Nice job! How did you do the lid design?


----------



## hawkeye10 (Jul 28, 2015)

honesttjohn said:


> Figured I'd try something new. Had a piece of glued up baltic birch cut off from the Family Tree carving so I gave this a whirl. Box is 1.5" high and the top is cut from a 3/4 baltic birch board. I can't make a video like David can, so a few pics is all I can show. Finished boxes are a 3 x 5 oval.


Very nice boxes John. It's people like you that is making me want a CNC machine.


----------



## chessnut2 (Sep 15, 2011)

Very, very nice, John! I'm not equipped for cnc yet, but have been wondering how deep you can cut for something like this. Could you give some more info about the setup? Thanks.


----------



## beltramidave (Jan 6, 2016)

Nice work John!


----------



## harrysin (Jan 15, 2007)

Beautiful job John, now how about trying it with a hand held plunge router, it's very pleasurable.


----------



## Shop guy (Nov 22, 2012)

Very nice, John.


----------



## RÖENTGEEP (Feb 18, 2014)

harrysin said:


> Beautiful job John, now how about trying it with a hand held plunge router, it's very pleasurable.



Well I was to buy :surprise: a CNC machine looking a the OP pics, but with yours Harry, Im going to use my plunge router. :wink:

And with all respect to all who have a CNC machines, I like A LOT MORE the manual work than the machine work IMHO (I have mentioned this before), and this is a very good example about what I mean. :smile:

In the other hand, IF I would have $$$$$$, I would buy a CNC machine :crying: but I would not sell my routers. :nerd:


----------



## TenGees (Sep 12, 2012)

I like those, John. I was wondering how small of a box you could make. If you added the bottoms separately, maybe you could make one inside of the other.


----------



## DesertRatTom (Jul 3, 2012)

Those boxes are elegant and beautiful.


----------



## Joe Lyddon (Sep 11, 2004)

Very COOL Boxes!!

Very COOL procedure!!

Thank you!


----------



## honesttjohn (Feb 17, 2015)

difalkner said:


> Nicely done, John! I like your fixture and setup for cutting the boxes. I might have to see if I can make one of those. Is that something you got from Vectric or is that homegrown?
> 
> David


Strictly stock items that came with Aspire.
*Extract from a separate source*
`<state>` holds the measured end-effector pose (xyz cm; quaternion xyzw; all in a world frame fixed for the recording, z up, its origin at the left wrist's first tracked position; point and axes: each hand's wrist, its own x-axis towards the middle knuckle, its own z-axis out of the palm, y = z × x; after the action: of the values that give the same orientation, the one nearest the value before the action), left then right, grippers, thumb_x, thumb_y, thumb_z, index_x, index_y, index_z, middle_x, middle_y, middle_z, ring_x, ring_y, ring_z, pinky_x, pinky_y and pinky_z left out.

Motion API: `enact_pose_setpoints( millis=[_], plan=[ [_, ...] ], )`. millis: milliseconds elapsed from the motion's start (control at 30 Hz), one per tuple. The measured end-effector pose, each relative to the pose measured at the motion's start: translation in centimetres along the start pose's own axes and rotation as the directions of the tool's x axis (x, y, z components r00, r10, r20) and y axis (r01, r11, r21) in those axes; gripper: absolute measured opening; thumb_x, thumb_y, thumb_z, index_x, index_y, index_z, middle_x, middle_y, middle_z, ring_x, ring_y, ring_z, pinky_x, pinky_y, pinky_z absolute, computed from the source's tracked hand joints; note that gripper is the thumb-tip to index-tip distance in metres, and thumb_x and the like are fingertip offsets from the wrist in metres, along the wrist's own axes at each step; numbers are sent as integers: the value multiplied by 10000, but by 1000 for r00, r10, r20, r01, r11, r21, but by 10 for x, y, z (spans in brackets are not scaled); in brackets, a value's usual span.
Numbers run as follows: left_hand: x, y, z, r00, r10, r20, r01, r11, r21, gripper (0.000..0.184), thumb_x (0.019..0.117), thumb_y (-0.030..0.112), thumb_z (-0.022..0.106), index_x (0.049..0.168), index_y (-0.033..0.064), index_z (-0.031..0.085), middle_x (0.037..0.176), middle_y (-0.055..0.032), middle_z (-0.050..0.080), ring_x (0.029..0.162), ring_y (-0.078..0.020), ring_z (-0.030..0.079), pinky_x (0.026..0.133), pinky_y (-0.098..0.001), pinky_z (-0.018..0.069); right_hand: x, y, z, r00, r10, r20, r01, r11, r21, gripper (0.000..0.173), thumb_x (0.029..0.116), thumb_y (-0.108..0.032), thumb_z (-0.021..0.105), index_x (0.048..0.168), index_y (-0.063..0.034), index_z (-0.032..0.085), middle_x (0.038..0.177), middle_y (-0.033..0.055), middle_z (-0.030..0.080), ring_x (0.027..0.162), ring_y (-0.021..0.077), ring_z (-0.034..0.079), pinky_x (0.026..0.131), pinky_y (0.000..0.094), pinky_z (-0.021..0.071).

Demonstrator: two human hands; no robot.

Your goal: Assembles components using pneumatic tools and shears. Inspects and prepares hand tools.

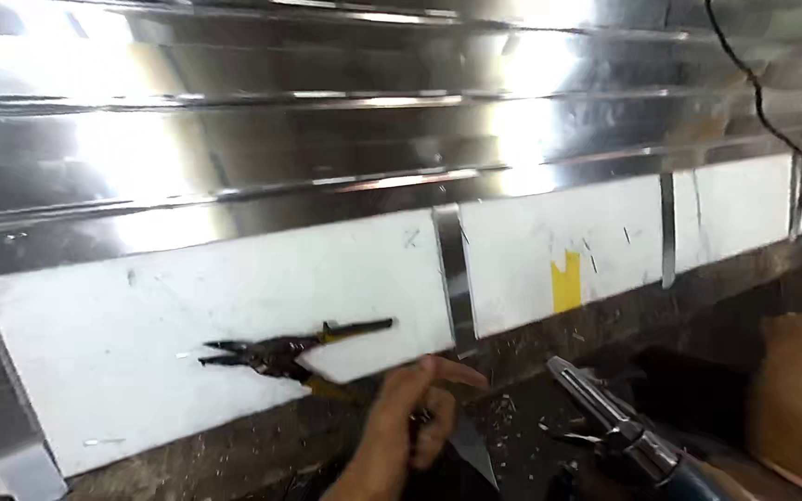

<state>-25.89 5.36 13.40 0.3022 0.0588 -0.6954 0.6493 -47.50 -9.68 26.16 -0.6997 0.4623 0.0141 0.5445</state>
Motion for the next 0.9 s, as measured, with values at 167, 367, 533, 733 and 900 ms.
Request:
enact_pose_setpoints(
  millis=[167, 367, 533, 733, 900],
  plan=[
    [-32, -104, 63, 890, -407, 204, 371, 908, 195, 668, 1052, 655, 167, 1358, 228, 581, 563, 65, 492, 398, 4, 341, 365, -161, 268, -89, 47, 25, 993, -26, -112, 43, 988, 147, 365, 858, -75, 814, 1181, 29, 680, 1005, 92, 775, 883, 174, 758, 801, 376, 661],
    [-35, -183, 122, 879, -463, 118, 303, 732, 611, 541, 1105, 428, 234, 1500, 151, 478, 945, -2, 677, 592, -65, 572, 470, -233, 479, -160, 115, 8, 964, -67, -256, 92, 992, 89, 358, 825, -78, 827, 1143, 14, 691, 939, 71, 765, 794, 118, 739, 735, 319, 651],
    [-17, -276, 173, 916, -352, 193, 75, 623, 778, 557, 1117, 385, 222, 1434, 61, 545, 1185, -71, 679, 929, -85, 657, 826, -308, 562, -210, 181, -38, 876, -30, -481, 60, 997, 46, 385, 749, -107, 846, 1051, 73, 691, 860, 87, 753, 761, 73, 724, 726, 276, 633],
    [7, -353, 233, 912, -366, 186, -155, 111, 982, 430, 1055, 386, 526, 1361, 105, 638, 781, -123, 689, 686, -299, 665, 683, -549, 542, -251, 284, -115, 796, -7, -606, 206, 944, 260, 355, 849, -31, 699, 1157, 93, 575, 886, 48, 710, 768, 125, 695, 728, 338, 621],
    [17, -394, 273, 869, -403, 288, -355, -100, 930, 285, 998, 293, 572, 908, 95, 756, 745, -120, 698, 738, -328, 697, 646, -582, 512, -271, 317, -158, 831, -1, -556, 181, 946, 269, 351, 859, -61, 722, 1150, 98, 603, 869, 83, 714, 749, 157, 699, 711, 354, 616]
  ],
)
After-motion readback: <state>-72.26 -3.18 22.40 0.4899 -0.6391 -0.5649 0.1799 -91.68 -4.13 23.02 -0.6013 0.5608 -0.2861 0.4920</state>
Draw an oval, draw another one inside (they have a simple offset tool for this), there's the bottom.

Copy the original oval size, use one of the dome layouts (Aspire has 4-5 of them), grab a flourish from the clipart, stretch it to the size you want, and set your thicknesses. That's the top.

Then all you have to do is set your toolpaths up, and clamp the material on the bed, hit go, and say a prayer to the CNC gods, and if they like you, it might work.

The lid is secured with a simple rabbit on the router table. Then finish. Easier this way than using the CNC.
*****************************
Nice job! How did you do the lid design?

Just copied the bottom size oval, used a dome and flourish from Aspire. The top designs are virtually endless.

*****************************
Very nice boxes John. It's people like you that is making me want a CNC machine.

If a dumb retired Trucker can amuse himself and actually make a thing or two -- then you sure can.
*****************************
Very, very nice, John! I'm not equipped for cnc yet, but have been wondering how deep you can cut for something like this. Could you give some more info about the setup? Thanks.

Loaded question. Depends on your set up. I can do 2 to maybe inches with the stock bed. But.... you can go deeper if you take the factory bed off and rig something up underneath. 4D can tell you exactly what can be done and how to do it. You can also "slice" a model and make countless layers and then glue them together.
****************************

Beautiful job John, now how about trying it with a hand held plunge router, it's very pleasurable.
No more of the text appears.